_WHAT IS NEEDED:_
If a line in the data holds "cable", copy that line out in full.

_TASK MATERIAL:_
--- START ---

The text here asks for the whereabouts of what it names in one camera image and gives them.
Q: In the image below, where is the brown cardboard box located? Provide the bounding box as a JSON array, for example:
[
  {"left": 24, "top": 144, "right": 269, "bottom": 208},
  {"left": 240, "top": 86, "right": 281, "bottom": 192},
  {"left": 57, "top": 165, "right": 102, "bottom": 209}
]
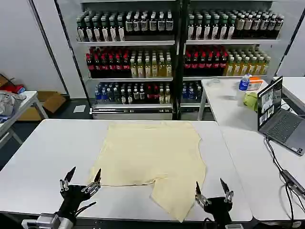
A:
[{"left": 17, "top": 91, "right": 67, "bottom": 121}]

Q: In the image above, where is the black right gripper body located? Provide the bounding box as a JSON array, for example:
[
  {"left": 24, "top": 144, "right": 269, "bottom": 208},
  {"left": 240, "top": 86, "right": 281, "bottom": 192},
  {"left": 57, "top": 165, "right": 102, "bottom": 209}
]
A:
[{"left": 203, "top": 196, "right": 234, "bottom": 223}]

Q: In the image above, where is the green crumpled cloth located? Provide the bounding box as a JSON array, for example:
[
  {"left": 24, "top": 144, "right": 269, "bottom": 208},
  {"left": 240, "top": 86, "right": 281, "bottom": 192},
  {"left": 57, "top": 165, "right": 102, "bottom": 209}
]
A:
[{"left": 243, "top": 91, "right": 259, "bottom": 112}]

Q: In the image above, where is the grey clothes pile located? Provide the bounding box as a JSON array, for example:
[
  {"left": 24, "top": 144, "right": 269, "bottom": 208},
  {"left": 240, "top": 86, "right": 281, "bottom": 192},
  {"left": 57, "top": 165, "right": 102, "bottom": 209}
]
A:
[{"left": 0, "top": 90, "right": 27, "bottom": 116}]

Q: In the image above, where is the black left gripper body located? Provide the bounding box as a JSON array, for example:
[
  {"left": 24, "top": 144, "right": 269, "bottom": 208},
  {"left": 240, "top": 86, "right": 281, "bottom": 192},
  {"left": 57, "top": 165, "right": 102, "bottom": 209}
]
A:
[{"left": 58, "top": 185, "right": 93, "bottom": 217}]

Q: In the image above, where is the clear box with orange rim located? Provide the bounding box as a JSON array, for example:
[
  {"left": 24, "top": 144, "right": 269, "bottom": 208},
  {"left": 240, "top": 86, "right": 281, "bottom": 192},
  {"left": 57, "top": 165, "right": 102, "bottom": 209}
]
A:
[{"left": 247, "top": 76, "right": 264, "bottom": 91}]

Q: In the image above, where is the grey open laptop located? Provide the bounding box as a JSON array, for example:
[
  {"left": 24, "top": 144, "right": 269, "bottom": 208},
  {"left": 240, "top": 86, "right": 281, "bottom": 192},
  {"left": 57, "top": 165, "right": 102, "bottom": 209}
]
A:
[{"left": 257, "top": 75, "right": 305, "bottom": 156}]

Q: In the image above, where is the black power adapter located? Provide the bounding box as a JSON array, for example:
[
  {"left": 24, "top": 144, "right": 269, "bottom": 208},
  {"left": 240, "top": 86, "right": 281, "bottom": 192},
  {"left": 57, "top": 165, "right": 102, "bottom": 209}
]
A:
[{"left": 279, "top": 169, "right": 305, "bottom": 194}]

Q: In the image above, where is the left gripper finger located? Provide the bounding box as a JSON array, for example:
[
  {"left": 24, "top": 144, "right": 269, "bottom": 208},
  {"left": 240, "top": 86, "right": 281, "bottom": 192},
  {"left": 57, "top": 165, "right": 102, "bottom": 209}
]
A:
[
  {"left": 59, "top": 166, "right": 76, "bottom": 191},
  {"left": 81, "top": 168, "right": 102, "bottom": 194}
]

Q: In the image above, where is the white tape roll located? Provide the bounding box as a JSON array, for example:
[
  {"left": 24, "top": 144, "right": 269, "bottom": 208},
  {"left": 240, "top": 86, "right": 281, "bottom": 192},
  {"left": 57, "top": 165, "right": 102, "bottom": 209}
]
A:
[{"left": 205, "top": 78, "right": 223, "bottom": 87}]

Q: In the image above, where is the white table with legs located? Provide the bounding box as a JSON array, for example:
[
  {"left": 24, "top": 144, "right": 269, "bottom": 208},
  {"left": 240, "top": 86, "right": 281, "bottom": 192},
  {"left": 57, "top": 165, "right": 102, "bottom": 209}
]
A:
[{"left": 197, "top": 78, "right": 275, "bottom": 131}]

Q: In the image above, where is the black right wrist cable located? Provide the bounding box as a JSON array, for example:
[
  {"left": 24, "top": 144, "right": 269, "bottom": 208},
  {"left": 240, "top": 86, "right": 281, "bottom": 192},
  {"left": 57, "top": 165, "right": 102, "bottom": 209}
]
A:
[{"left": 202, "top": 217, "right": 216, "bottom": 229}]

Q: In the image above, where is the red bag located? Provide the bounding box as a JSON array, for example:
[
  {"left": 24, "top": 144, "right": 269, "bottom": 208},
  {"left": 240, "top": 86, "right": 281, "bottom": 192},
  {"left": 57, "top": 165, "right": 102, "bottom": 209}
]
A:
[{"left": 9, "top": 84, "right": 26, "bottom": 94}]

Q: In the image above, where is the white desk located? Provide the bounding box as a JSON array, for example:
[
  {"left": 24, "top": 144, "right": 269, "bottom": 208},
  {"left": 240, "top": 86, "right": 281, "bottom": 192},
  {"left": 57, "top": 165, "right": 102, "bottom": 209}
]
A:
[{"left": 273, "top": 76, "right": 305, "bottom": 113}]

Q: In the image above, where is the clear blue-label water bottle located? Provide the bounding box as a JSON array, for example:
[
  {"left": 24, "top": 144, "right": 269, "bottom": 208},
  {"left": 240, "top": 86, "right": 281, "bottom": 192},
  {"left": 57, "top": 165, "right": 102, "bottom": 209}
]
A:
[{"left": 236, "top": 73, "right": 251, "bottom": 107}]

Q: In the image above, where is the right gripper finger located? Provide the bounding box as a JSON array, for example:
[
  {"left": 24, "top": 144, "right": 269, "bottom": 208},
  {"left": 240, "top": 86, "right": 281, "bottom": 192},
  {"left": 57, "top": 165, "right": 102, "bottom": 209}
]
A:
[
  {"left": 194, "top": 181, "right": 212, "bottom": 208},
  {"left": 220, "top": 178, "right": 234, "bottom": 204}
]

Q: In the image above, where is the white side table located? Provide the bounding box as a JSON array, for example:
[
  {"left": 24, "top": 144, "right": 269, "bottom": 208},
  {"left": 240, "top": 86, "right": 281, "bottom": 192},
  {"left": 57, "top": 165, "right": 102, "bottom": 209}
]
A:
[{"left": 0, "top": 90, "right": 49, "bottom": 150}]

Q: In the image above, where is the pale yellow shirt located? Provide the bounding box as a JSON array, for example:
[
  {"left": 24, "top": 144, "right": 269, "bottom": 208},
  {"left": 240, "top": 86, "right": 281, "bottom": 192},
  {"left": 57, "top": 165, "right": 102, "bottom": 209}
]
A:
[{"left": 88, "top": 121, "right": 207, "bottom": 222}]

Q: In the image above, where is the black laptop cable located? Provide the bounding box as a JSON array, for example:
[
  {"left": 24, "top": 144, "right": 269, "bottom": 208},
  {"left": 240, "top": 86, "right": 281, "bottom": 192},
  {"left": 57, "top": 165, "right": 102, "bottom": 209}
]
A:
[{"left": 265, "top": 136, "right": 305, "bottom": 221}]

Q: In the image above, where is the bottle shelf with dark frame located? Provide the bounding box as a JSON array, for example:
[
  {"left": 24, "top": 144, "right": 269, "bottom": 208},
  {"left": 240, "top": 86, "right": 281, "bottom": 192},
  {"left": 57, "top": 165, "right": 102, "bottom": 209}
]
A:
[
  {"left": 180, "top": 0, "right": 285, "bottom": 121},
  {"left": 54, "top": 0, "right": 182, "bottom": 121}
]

--- END ---
--- START ---

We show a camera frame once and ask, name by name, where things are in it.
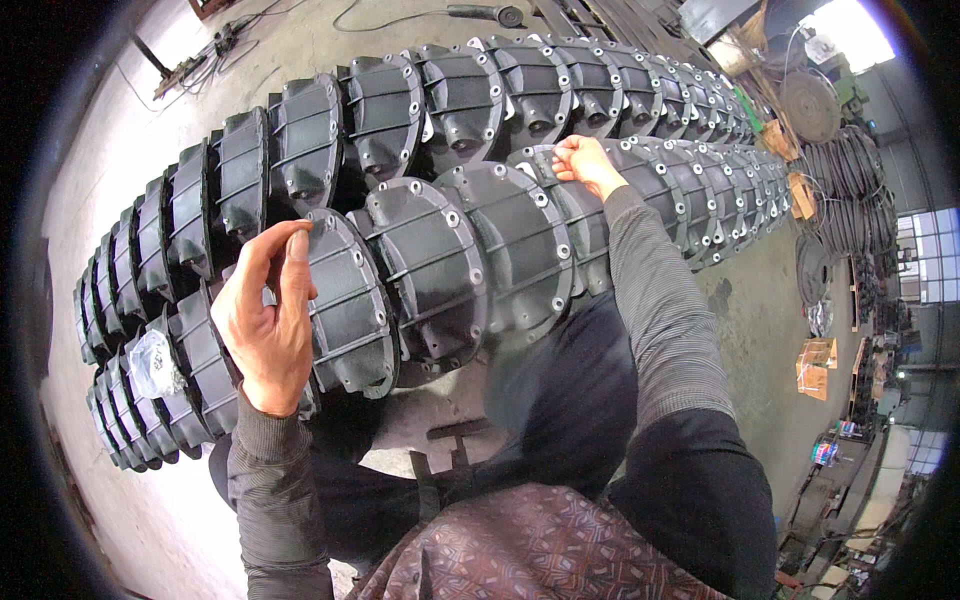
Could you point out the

--- END ---

_TASK SOLUTION:_
Q: In the image above, where is the black right wrist cable located? Provide the bounding box as a JSON array, for example:
Q: In the image above, where is the black laptop cable located? Provide the bounding box as a JSON array, for example:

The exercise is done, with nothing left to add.